High Tech Surveillance: Where to Draw the Line?

High Tech Surveillance: Where to Draw the Line?

Supreme Court Should Require Warrants for GPS Tracking

From the CATO Institute:


Supreme Court Should Require Warrants for GPS Tracking

by Jim Harper
This article appeared on JURIST on November 10, 2011.
     Sans Serif
     Serif
As technology advances — and law enforcement adapts these advancements to police work — courts will be asked to apply the Fourth Amendment's protections against unreasonable searches and seizures in new and varied situations. The Supreme Court should ensure that courts maintain oversight of Information Age policing.
In 2004, the FBI suspected Antoine Jones of dealing drugs. To verify their suspicions, agents secured a warrant allowing them to attach a GPS tracking device to Jones's car, but they attached the device after the warrant had expired, and in Maryland rather than Washington, DC, where the warrant was valid.
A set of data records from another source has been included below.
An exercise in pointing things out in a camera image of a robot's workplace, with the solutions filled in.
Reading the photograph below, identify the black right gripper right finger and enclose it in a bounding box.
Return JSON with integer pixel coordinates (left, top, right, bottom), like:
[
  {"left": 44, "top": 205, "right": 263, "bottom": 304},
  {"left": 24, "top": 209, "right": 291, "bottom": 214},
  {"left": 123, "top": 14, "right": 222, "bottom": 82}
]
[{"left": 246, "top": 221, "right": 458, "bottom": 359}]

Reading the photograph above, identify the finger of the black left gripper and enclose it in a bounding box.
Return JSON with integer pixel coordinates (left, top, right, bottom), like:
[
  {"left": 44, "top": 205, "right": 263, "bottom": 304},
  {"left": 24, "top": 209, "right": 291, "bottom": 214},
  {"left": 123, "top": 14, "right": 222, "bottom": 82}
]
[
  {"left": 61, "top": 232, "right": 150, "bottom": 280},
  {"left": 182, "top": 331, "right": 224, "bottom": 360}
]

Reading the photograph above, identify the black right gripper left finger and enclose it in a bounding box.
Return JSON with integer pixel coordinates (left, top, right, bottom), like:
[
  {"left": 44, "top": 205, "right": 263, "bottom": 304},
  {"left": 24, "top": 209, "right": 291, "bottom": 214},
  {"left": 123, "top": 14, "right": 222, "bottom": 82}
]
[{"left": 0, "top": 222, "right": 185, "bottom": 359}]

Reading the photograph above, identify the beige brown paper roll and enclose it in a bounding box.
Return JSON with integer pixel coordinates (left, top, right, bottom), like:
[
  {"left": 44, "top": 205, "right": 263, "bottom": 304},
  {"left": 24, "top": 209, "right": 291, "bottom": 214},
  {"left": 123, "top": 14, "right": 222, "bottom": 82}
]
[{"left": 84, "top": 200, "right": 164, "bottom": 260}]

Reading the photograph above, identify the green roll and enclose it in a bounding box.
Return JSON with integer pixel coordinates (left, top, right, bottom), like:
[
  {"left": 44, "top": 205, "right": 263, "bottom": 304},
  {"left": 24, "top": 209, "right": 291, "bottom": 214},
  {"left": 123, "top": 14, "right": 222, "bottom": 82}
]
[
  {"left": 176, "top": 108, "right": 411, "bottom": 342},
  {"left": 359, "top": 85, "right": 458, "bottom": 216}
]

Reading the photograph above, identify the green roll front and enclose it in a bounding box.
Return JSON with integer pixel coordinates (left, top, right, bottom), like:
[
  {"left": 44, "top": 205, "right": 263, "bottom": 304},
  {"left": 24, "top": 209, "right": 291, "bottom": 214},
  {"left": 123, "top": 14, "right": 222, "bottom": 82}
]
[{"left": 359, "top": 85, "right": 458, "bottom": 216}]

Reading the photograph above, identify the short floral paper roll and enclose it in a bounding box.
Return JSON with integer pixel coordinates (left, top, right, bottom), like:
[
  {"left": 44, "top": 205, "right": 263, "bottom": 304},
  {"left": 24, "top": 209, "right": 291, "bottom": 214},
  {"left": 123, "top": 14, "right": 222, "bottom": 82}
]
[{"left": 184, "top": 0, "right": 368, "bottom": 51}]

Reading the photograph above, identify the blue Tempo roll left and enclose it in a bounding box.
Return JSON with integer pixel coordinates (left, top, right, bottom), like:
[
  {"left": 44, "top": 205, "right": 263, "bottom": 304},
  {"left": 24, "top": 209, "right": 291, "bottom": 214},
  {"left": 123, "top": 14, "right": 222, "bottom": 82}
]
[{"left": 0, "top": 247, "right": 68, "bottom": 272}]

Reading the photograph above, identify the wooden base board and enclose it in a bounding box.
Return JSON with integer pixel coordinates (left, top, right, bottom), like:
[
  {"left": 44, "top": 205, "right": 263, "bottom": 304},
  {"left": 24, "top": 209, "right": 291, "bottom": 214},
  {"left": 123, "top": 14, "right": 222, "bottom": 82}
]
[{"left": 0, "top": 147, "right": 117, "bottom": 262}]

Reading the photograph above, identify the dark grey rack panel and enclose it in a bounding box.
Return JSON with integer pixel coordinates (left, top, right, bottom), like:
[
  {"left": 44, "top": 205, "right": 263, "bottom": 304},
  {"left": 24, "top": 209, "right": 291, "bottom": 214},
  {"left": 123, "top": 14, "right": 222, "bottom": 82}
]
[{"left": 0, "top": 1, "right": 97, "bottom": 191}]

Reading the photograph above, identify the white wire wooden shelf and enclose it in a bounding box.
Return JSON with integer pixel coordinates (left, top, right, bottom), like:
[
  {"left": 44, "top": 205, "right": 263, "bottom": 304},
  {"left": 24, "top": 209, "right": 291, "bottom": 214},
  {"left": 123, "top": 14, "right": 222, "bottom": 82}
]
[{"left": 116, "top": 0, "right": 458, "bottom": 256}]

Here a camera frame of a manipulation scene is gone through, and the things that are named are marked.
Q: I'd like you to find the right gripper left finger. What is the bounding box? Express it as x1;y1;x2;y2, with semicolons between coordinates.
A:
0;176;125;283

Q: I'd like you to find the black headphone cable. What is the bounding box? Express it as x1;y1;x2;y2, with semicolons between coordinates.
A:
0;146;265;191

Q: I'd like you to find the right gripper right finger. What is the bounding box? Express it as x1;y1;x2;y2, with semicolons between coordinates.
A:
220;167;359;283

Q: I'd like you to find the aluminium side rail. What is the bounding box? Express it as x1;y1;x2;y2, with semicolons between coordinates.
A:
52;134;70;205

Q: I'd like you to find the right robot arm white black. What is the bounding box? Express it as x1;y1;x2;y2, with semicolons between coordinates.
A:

The device monitored and recorded the car's every movement for nearly a month before law enforcement finally arrested Jones.
Can law enforcement track people's every move using high-tech devices like this without a warrant? The US Court of Appeals for the District of Columbia Circuit found that the FBI's action was unconstitutional because it violated Jones's "reasonable expectation of privacy" — the two-part Fourth Amendment standard developed in the landmark 1967 case of Katz v. US. The "reasonable expectation of privacy" doctrine holds that if a person has an actual, subjective expectation of privacy and that expectation is one society is prepared to accept, then the Fourth Amendment protects the object of that expectation. The court found that the long-term round-the-clock GPS surveillance, even of a vehicle always on public roads and in locations readily observable by a cop on the street, was qualitatively different than a temporary stakeout or other conventional surveillance. The government asked the Supreme Court to review the case, and the Court has agreed, adding the issue of whether installing the GPS device was itself a Fourth Amendment violation, quite apart from the monitoring.
Jim Harper is the director of Information Policy Studies at the Cato Institute.
More by Jim Harper
The Court should take this opportunity to strengthen Fourth Amendment protections by finding unconstitutional the government's continuous and long-term tracking of someone's vehicle without a valid warrant, but not because it violates our "reasonable expectations of privacy." That language — which has dominated this area of law for over 40 years — is from the solo concurrence of Justice John Marshall Harlan, and it is a misinterpretation of Katz that has proven unworkable. The "reasonable expectation" test reverses the original focus of the Fourth Amendment, which asks whether government action, not private ordering, is reasonable.
The majority holding in Katz found constitutional protection for information because the defendant had shielded others from learning the information the government wanted to acquire and use. This is the standard that the Court should apply. If information is private — if the general public does not have access to it — law enforcement stands in the same shoes as everyone else. Using over-the-top technologies to deprive people of the privacy they have created in their lives is a search, and that kind of searching is unreasonable unless a judge has approved of it.
In this case, the government did not just collect information that was out there; it created data where none existed before, taking measurements at multi-second intervals of the whereabouts of their suspect for weeks. Nobody in the general public tracks anybody down to that much detail — except for stalkers. When service providers like cell phone companies do, it comes with contractual promises and regulations that keep information private.
The Court can simplify this area of law a great deal. Fourth Amendment protection should not be measured by "expectations," but by straightforward factual questions. Was the information available to the general public? Did the defendant take appropriate steps to shield information from the public and thus government agents, including relying on the physics, law and economics that keep information obscure?
A fascinating element of the case is the question of whether the government could convert Jones's vehicle into a surveillance system by attaching a GPS device to it. Doing so deprived Jones of an essential property right — the right to exclude others. Imagine if the Court does not recognize this as a seizure of property. Law enforcement might drop radio frequency identification tags in every coat pocket at a restaurant and learn through scanning these microchips on successive occasions who was at the restaurant and how often they return.
Even if the Court continues to adhere to the "reasonable expectations of privacy" test, it should recognize the sanctity of Jones's property and find that surreptitious, highly intrusive surveillance using unfamiliar technologies like GPS is unconstitutional without a warrant.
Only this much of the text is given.